Applying this to a three-node network, the system generates a megabit-per-second (Mbps) level key rate for each user, achieving 90% of the theoretical maximum network key rate. The security analysis centres on the covariance matrix, a mathematical tool representing the correlations between quantum variables, providing a robust method for evaluating the system’s vulnerability to attacks. Furthermore, the researchers map the prepare-and-measure scheme to an equivalent entanglement-based scheme, simplifying the security proof and enhancing the clarity of the analysis. Experimental results demonstrate the practical viability of the system, achieving a secure key rate of 1.15 Mbps over a 30km fibre optic link, employing readily available, telecom-compatible components, making it a promising candidate for future quantum communication networks.

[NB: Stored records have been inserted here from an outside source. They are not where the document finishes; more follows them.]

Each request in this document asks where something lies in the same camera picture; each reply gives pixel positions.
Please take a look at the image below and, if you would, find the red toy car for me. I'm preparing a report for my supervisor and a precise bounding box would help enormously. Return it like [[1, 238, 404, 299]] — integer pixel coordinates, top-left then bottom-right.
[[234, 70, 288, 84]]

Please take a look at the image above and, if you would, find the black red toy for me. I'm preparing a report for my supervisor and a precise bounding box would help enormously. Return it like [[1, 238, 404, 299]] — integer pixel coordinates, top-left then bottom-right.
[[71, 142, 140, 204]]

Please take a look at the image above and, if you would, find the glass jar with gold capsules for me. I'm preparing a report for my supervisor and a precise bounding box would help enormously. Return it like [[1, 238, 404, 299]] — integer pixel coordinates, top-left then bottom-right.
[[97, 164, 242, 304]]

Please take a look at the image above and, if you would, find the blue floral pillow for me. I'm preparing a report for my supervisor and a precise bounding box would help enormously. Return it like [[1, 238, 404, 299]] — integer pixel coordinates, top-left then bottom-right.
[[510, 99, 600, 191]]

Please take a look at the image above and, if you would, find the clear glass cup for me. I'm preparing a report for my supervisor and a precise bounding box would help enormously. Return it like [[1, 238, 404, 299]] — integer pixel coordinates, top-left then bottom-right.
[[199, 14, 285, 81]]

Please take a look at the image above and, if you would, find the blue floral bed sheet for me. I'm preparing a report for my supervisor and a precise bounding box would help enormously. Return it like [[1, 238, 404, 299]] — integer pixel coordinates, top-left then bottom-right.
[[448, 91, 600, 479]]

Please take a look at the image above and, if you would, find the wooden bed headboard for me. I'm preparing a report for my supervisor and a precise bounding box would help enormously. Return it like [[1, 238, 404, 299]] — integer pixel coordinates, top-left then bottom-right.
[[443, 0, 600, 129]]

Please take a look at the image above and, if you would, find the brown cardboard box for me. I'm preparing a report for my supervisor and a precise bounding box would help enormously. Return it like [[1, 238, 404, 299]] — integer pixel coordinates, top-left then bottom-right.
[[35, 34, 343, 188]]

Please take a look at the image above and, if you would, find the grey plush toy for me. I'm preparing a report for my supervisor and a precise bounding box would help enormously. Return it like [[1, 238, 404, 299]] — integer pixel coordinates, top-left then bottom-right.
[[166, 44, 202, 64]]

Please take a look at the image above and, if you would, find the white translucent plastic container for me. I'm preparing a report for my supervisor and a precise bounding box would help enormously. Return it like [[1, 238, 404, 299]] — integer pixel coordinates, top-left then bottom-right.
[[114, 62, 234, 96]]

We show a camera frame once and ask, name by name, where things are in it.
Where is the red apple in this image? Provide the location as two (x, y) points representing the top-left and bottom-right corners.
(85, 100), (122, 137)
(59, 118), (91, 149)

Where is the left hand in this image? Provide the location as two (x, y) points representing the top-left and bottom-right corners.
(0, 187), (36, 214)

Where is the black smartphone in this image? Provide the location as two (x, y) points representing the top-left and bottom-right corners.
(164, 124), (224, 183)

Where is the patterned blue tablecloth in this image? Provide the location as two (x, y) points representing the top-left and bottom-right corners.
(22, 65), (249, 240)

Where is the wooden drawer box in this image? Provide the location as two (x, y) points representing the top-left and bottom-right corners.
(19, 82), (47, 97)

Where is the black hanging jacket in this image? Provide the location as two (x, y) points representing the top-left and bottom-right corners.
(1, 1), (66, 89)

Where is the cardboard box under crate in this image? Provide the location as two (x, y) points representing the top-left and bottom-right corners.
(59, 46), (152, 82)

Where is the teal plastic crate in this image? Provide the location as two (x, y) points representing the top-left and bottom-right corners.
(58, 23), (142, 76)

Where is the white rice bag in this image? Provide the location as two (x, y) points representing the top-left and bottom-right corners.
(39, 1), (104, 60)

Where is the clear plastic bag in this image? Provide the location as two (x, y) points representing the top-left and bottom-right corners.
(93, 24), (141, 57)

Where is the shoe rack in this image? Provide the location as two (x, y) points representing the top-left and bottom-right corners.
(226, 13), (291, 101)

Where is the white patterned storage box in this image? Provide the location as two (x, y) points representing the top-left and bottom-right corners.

This research demonstrates a functional multi-user continuous-variable quantum key distribution (CV-QKD) system, successfully establishing secure key distribution between a central node, Alice, and two remote nodes, Bob 1 and Bob 2, utilising a broadcast channel. The system implements readily available components including IQ modulators and balanced homodyne detectors, achieving a significantly improved key rate compared to previously reported multi-user CV-QKD systems. Specifically, within a 100km range, the system attains an Mbps-level per-user key rate, with the overall network key rate reaching 90% of the theoretical upper limit.

This is achieved through a novel protocol built upon a robust security analysis based on the covariance matrix of the quantum states, providing an accurate assessment of key rates and ensuring security against collective attacks. The researchers further simplify this analysis by mapping the prepare-and-measure scheme to an equivalent entanglement-based scheme, enhancing clarity and facilitating a deeper understanding of the underlying quantum correlations. Detailed digital signal processing (DSP) techniques play a crucial role in mitigating noise and optimising signal quality, contributing to the enhanced key rates observed. The broadly applicable method for determining accessible information within the network also presents opportunities for extending this framework to other multipartite information systems.